It looks like Google intends to invest heavily in the South Korean Internet market in the coming months. It is reported that Google is highly interested in the acquisition of South Korea’s second-largest search engine Daum and developing partnerships with some of the world’s leading technology firms based in Korea
Google’s Chairman Eric Schmidt visited South Korea last week to speak with various technology companies including Samsung, LG and Korean telecoms operators SK Telecom and KT as well as representatives from the two largest local search engines Naver and Daum.
It’s clear that mobile internet is a focus of Schmidt’s trip. Google said that during Schmidt’s visit to South Korea, he promoted the Android OS widely. In South Korea, about 40% of the population has a smart phone. Android has developed rapidly in Korea, but many users are unhappy that the Google browser comes installed as standard.
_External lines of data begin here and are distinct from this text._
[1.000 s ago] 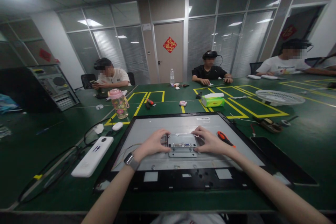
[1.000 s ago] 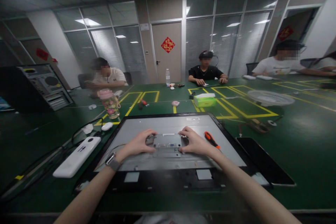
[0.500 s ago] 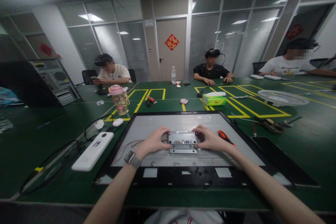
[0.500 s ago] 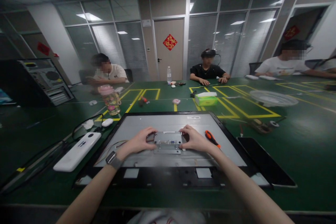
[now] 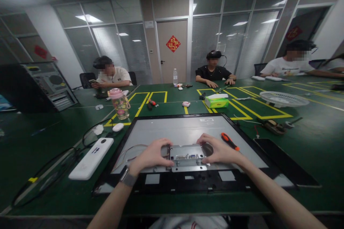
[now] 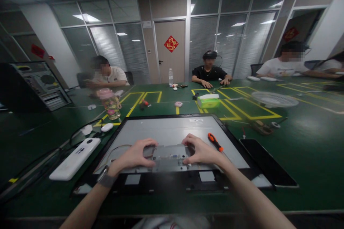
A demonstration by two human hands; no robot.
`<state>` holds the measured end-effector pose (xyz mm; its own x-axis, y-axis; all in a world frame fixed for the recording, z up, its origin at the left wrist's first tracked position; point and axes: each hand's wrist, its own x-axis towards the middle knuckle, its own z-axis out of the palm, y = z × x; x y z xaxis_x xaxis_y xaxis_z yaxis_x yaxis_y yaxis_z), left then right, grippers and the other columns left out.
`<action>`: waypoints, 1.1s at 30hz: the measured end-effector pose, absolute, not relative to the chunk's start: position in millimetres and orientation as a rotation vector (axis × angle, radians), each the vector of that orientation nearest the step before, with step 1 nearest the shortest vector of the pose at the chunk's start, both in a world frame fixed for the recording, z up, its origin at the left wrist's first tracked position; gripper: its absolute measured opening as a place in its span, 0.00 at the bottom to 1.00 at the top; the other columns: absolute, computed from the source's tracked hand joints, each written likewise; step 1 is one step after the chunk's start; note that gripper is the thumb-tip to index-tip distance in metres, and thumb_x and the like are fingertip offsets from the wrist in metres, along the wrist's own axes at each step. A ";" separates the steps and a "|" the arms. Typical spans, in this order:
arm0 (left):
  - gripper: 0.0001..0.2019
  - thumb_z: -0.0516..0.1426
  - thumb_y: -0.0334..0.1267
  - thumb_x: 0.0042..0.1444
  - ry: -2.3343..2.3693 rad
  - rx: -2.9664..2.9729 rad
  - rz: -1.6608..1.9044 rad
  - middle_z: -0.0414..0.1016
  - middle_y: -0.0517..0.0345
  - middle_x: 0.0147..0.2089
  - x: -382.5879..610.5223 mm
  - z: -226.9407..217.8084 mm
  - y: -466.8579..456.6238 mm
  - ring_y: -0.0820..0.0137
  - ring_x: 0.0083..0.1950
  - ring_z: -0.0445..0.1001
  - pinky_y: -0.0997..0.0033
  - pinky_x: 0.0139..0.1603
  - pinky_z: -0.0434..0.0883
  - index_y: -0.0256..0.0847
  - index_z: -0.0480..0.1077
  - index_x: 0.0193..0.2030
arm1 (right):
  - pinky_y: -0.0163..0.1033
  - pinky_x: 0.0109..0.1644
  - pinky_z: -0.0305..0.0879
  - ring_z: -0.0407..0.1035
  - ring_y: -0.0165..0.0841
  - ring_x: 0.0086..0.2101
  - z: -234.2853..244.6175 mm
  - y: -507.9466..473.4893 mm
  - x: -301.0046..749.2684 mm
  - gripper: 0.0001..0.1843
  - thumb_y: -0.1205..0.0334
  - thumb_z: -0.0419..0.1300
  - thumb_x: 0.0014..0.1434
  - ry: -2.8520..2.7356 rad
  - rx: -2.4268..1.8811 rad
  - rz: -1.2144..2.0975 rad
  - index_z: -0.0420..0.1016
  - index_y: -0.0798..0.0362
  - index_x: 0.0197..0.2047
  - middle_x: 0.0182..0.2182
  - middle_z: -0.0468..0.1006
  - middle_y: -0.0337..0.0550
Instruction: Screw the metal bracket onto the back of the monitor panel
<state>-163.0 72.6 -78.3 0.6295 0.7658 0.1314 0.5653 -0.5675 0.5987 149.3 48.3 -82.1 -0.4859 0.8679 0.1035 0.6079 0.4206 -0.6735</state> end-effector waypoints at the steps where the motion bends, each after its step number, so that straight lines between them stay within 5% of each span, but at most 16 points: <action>1: 0.29 0.72 0.41 0.41 1.066 2.337 0.498 0.76 0.53 0.55 -163.0 -78.7 69.7 0.57 0.55 0.73 0.61 0.59 0.67 0.41 0.73 0.52 | 0.42 0.49 0.66 0.69 0.41 0.45 -82.8 46.4 148.9 0.26 0.58 0.72 0.43 -2.258 -1.252 0.788 0.73 0.55 0.45 0.43 0.70 0.44; 14: 0.29 0.71 0.34 0.40 1.062 2.391 0.571 0.76 0.52 0.53 -158.5 -81.0 63.0 0.58 0.52 0.75 0.62 0.55 0.69 0.39 0.71 0.52 | 0.45 0.60 0.61 0.65 0.43 0.53 -92.3 37.2 149.2 0.30 0.63 0.71 0.43 -2.252 -1.229 0.654 0.70 0.54 0.50 0.50 0.67 0.46; 25: 0.27 0.69 0.32 0.44 1.093 2.411 0.476 0.74 0.50 0.53 -156.2 -77.7 56.4 0.58 0.54 0.74 0.61 0.56 0.70 0.38 0.70 0.53 | 0.44 0.57 0.64 0.67 0.43 0.51 -95.9 34.6 146.3 0.31 0.62 0.68 0.46 -2.280 -1.298 0.681 0.70 0.56 0.54 0.48 0.68 0.48; 30: 0.28 0.68 0.32 0.50 1.107 2.449 0.494 0.72 0.48 0.61 -158.2 -80.5 46.2 0.56 0.64 0.69 0.54 0.66 0.65 0.42 0.68 0.58 | 0.44 0.59 0.63 0.66 0.43 0.52 -97.6 30.6 144.6 0.32 0.62 0.67 0.48 -2.278 -1.330 0.681 0.68 0.55 0.57 0.51 0.68 0.49; 33: 0.23 0.66 0.27 0.50 1.104 2.521 0.617 0.70 0.49 0.64 -156.9 -86.1 34.4 0.56 0.66 0.67 0.51 0.69 0.62 0.43 0.71 0.53 | 0.45 0.62 0.62 0.66 0.44 0.54 -99.3 24.6 143.6 0.32 0.61 0.66 0.51 -2.257 -1.364 0.687 0.68 0.56 0.59 0.52 0.69 0.51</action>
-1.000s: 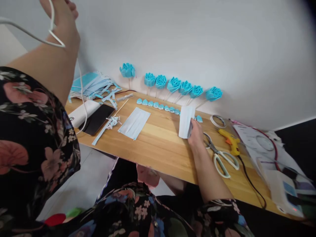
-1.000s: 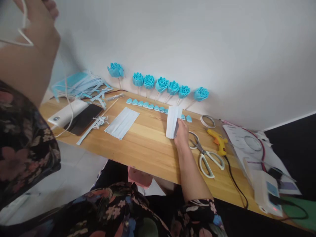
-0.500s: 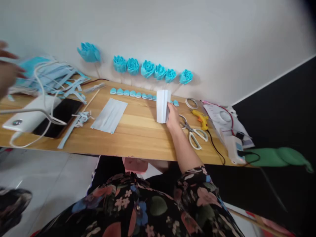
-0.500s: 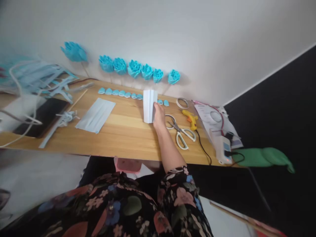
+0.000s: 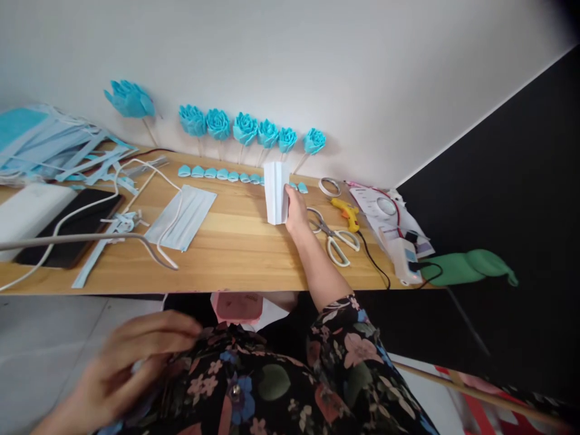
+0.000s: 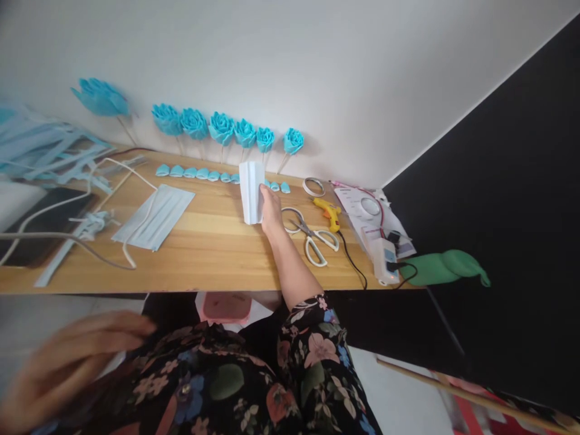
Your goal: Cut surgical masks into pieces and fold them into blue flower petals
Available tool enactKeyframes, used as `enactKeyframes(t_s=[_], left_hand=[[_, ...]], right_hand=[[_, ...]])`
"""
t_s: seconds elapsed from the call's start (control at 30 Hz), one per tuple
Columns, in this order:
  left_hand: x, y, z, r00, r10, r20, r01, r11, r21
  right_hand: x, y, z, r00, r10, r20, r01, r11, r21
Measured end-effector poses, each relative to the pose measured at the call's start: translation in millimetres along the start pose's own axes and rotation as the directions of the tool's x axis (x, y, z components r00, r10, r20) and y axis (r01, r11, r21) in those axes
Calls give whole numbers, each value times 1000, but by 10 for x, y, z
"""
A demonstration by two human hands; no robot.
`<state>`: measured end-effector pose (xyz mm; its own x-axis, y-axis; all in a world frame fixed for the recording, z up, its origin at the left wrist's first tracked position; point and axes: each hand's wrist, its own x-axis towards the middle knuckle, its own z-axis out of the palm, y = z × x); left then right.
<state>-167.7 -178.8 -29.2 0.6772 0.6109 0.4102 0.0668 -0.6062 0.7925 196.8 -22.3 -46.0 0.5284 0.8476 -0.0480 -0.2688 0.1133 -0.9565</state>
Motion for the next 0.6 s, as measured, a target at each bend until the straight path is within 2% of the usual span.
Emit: enactKeyframes(t_s=[0.03,0.07,0.13,0.23,0.33,0.4,0.5,0.57,0.6], left_hand=[[172,39,109,999,31,-11,-31,999,15],[388,53,199,999,-35,25,35,999,11],[902,-10,322,992,-118,-51,115,992,-58],[1711,-295,393,918,-357,-172,310,918,-249],[2357,-638,420,860,-443,-253,294,837,-462],[2624,-816,450,844,-503,-188,291,722,-627],[2784,-980,522,833,-553,29,369,515,-773],[2788,-1043,572,823,-561,92,405,464,-788],[2778,-1067,591,819,-569,75,399,471,-787]], right_hand=[[-16,-11,5,1000,-12,13,12,1000,-13],[-32,-23,8,999,-28,27,29,999,-30],[-63,-49,12,995,-73,65,77,995,-62],[-91,-84,18,989,-111,97,118,990,-72],[-101,-101,29,987,-125,100,132,989,-67],[-109,-105,39,982,-144,122,154,985,-74],[-127,-102,46,976,-161,147,176,980,-96],[-132,-88,41,973,-177,147,192,977,-94],[-128,-76,36,971,-188,146,202,976,-87]])
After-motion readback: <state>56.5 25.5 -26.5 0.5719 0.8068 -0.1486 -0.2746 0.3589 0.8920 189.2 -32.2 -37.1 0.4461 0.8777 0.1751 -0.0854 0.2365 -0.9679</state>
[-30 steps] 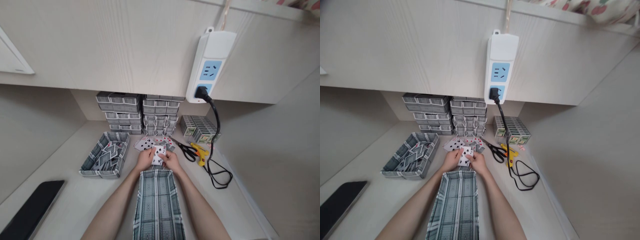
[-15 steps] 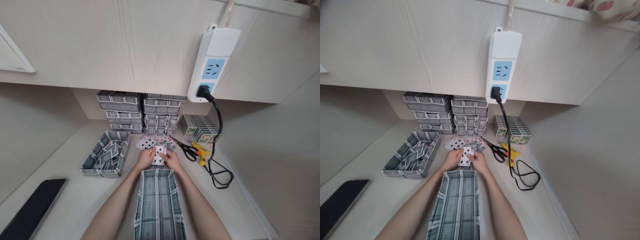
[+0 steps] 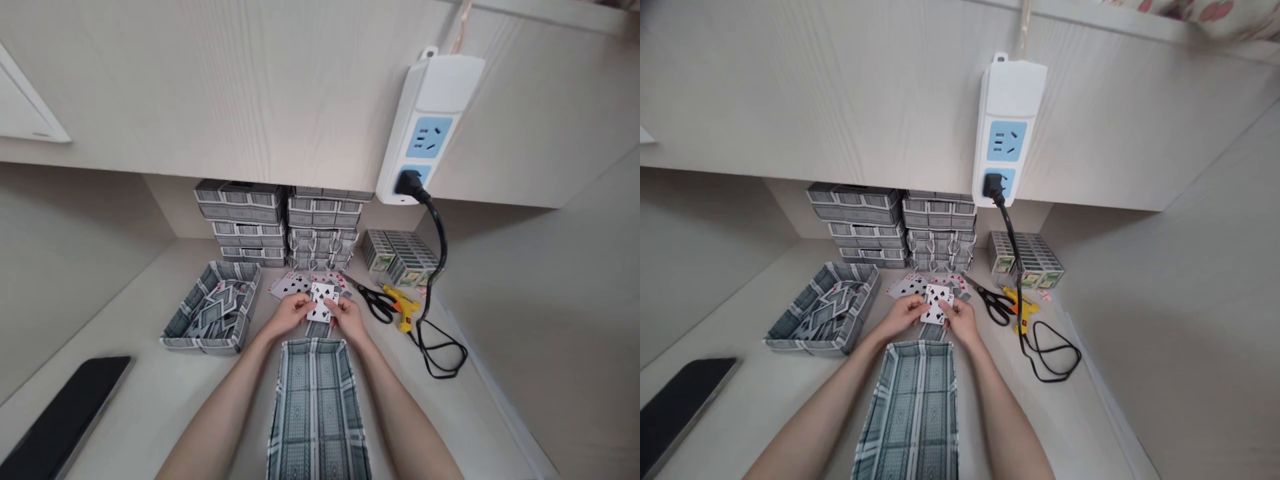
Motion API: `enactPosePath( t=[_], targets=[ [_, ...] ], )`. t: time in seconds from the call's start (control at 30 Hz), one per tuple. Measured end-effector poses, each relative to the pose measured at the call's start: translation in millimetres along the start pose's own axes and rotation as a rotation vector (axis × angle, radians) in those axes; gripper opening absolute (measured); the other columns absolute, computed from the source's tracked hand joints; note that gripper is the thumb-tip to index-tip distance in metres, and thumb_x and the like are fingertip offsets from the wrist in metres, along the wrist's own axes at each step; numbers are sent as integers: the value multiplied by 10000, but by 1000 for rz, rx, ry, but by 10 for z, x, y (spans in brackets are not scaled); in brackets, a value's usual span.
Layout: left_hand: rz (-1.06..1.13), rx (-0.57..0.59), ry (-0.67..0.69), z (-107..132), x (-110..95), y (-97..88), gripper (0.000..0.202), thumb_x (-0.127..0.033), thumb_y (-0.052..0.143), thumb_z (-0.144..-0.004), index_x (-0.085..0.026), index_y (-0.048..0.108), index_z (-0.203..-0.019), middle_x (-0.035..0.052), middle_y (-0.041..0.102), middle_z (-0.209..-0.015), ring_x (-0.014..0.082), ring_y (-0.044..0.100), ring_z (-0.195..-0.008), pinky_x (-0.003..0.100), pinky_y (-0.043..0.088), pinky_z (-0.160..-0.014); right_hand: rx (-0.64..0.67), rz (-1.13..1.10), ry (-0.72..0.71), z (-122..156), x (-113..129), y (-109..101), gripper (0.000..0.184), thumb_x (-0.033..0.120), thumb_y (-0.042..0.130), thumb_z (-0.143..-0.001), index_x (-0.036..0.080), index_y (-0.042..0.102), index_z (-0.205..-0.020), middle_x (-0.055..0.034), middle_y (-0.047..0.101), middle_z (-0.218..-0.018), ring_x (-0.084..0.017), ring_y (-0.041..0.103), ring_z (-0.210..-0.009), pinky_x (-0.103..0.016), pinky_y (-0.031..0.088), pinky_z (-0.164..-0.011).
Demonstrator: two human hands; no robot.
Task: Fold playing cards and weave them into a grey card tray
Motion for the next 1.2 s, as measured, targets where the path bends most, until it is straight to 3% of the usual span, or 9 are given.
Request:
enactPosePath(
  t=[0.33,0.77,1.03,1.2],
  targets=[
    [3,28,-94,0,71,0,348,-432,529,-687,-139,468,-509,-55,442,-384,63,386,-383,182,271,-424,28,29,-17,8,21,12,336,486,586,-620,162,507,-583,41,492,-404,-85,422,-303,-201,300,-311],
    [39,7,-106,-5,107,-7,338,-412,530,-692,-138,486,-499,-48,461,-365,67,403,-364,186,281,-411,50,57,-10,3,12,13,341,484,581,-633,153,510,-589,43,479,-387,-74,404,-302,-187,270,-305],
    [19,-30,-101,-2,80,-22,369,-443,525,-683,-137,481,-480,-45,457,-366,66,404,-372,185,291,-410,76,61,-7,16,15,43,357,506,584,-614,155,524,-635,44,483,-394,-81,410,-317,-196,309,-328],
    [-32,-55,-84,0,77,-22,364,-432,514,-691,-142,458,-480,-54,436,-365,65,388,-376,186,294,-427,33,72,-42,12,-9,18,320,467,601,-616,156,526,-621,33,510,-437,-79,414,-323,-190,292,-323]
  ],
)
Point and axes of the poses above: each hand's wrist, its own z-axis away from the middle knuckle, its own y-axis out of the palm, x = y × z, the point moved 9 cm from there along -z, towards the middle knuckle
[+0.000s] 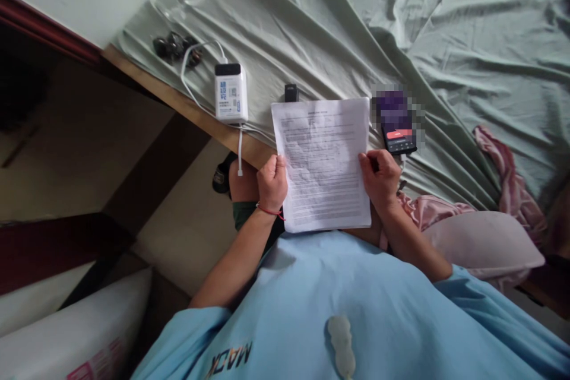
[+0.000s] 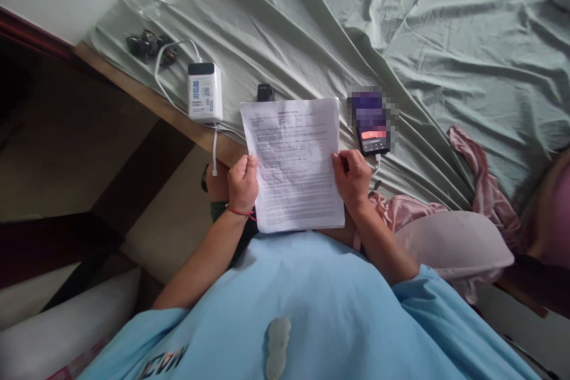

Since Google entered the Korean search market in 2004, its market share has been lagging behind the market share of Daum and the market leader Naver. In May this year, Daum filed antitrust charges against Google that lead to their offices in Seoul getting raided by the authorities, and since then the search giant has been increasingly keen to acquire Daum as part of its growing portfolio.
The investigation into Google in South Korea began in April, after the domestic internet companies NHN, which runs the country’s top search engine Naver, and Daum Communication, filed a complaint with the KFTC.
The companies alleged that Google is not allowing fair competition in the mobile search market. However, Google rejected this claim with the statement: “We do not require carriers or manufacturers to include Google Search or Google applications on Android-powered devices.”
In terms of other deals in the pipeline, SK Telecom is aiming to ink a separate business partnership with Google, while its rival KT is also hoping to collaborate further with the company in cloud-computing systems.
Its also rumoured that Samsung will ask Schmidt for assistance in the company’s patent battle against Apple, which happens to be Google’s biggest rival in mobile operating systems.
Thanks to the popularity of its Android-based handsets, Samsung now equals Apple in its smartphone sales.
Samsung unveiled prototypes of set-top boxes and blu-ray players to be used with the tentatively named ”Google TV” early this year and Google needs Samsung’s help to stabilize its TV business. Also, Samsung needs Google to effectively expand its ”smart TV” business as content also matters for Internet-enabled TVs.